Help Center/ Content Delivery Network/ User Guide/ Custom Domain Name Configuration/ Access Control/ Token Authentication/ Signing Method C1
Updated on 2024-10-28 GMT+08:00
View PDF
Share

Signing Method C1

By default, the content distributed by CDN is public resources. Token authentication protects these resources from being downloaded and stolen by malicious users. Huawei Cloud CDN provides four URL signing methods. This topic describes the signing method C1.

  • Token authentication is disabled by default.
  • You cannot configure this function for domain names with special configurations on the CDN console.
  • Domain names whose service type is whole site acceleration do not support signing method C1.
  • When token authentication is configured, user requests will include authentication parameters.
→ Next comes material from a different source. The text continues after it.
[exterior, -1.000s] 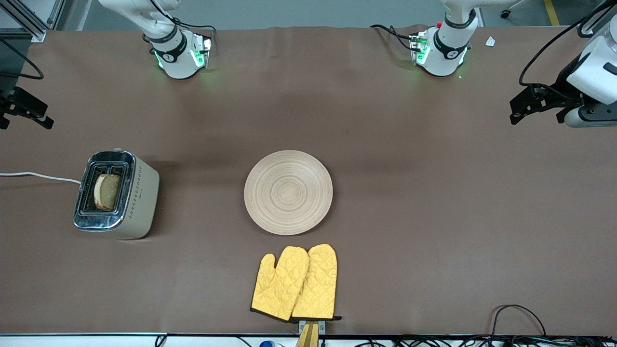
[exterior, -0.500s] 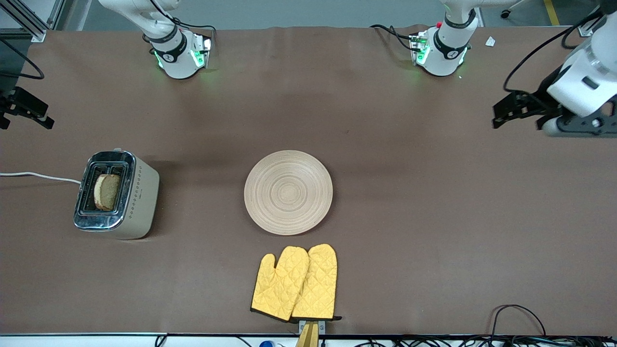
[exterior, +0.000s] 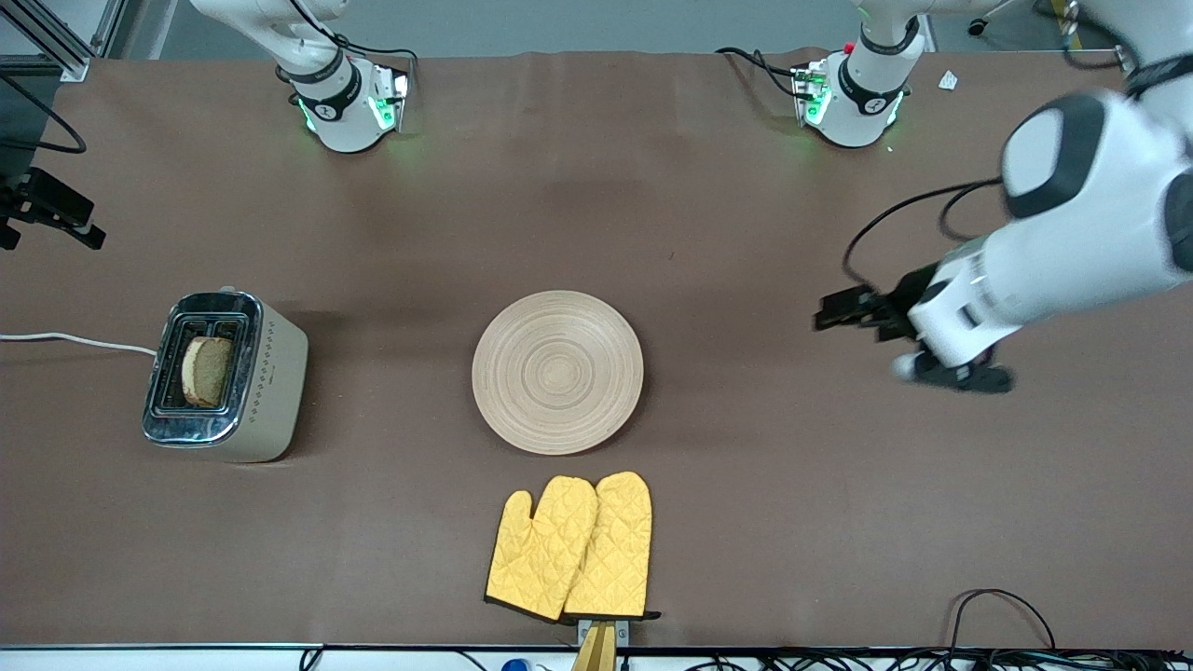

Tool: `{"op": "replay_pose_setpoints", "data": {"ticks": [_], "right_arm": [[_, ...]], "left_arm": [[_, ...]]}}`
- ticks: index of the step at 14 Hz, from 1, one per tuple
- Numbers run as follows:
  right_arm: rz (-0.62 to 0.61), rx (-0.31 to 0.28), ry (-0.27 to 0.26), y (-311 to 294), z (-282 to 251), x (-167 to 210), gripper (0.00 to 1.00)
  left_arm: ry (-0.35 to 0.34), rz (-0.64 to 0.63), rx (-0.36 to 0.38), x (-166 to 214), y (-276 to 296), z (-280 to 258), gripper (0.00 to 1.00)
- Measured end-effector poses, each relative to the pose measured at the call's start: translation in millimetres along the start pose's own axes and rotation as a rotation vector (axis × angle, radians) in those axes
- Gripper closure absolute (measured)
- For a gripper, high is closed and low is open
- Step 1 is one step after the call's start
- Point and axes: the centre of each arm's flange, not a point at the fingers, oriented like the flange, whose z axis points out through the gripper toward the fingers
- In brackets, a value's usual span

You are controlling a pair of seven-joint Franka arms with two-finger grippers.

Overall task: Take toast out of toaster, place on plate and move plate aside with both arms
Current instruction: 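Move the left gripper toward the wooden plate rim, then reach the right gripper into the toaster slot and grasp the bread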

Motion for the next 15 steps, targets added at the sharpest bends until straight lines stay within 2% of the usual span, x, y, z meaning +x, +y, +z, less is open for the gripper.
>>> {"op": "replay_pose_setpoints", "data": {"ticks": [2, 4, 6, 15], "right_arm": [[0.0, 0.0, -0.002, 0, 0, 0, 0.0], [0.0, 0.0, -0.002, 0, 0, 0, 0.0], [0.0, 0.0, -0.001, 0, 0, 0, 0.0], [0.006, 0.0, -0.003, 4, -2, -1, 0.0]], "left_arm": [[-0.013, 0.021, -0.105, 26, -4, 59, 0.0], [-0.019, 0.018, -0.161, 43, -14, 103, 0.0], [-0.027, 0.015, -0.176, 49, -16, 121, 0.0], [-0.043, -0.005, -0.223, 51, -13, 131, 0.0]]}}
If Ignore specific parameters is not configured:
    • Origin pull will become frequent.
    • If your origin server is an OBS bucket, fees for bucket outbound traffic will incur.

How It Works

Example signed URLs look like: 
http://DomainName/{<sha256>/<timestamp>}/FileName
http://DomainName/{<md5hash>/<timestamp>}/FileName

The following table describes the parameters in a signed URL.

Table 1 Parameter description

Parameter

Description

DomainName

Acceleration domain name.

timestamp

Time when the authentication server generates a signed URL, that is, the authentication start time. The value is a hexadecimal integer, indicating the total number of seconds that have elapsed since 00:00:00 January 1, 1970.

Validity period

How long a signed URL remains effective. The value ranges from 0s to 31,536,000s.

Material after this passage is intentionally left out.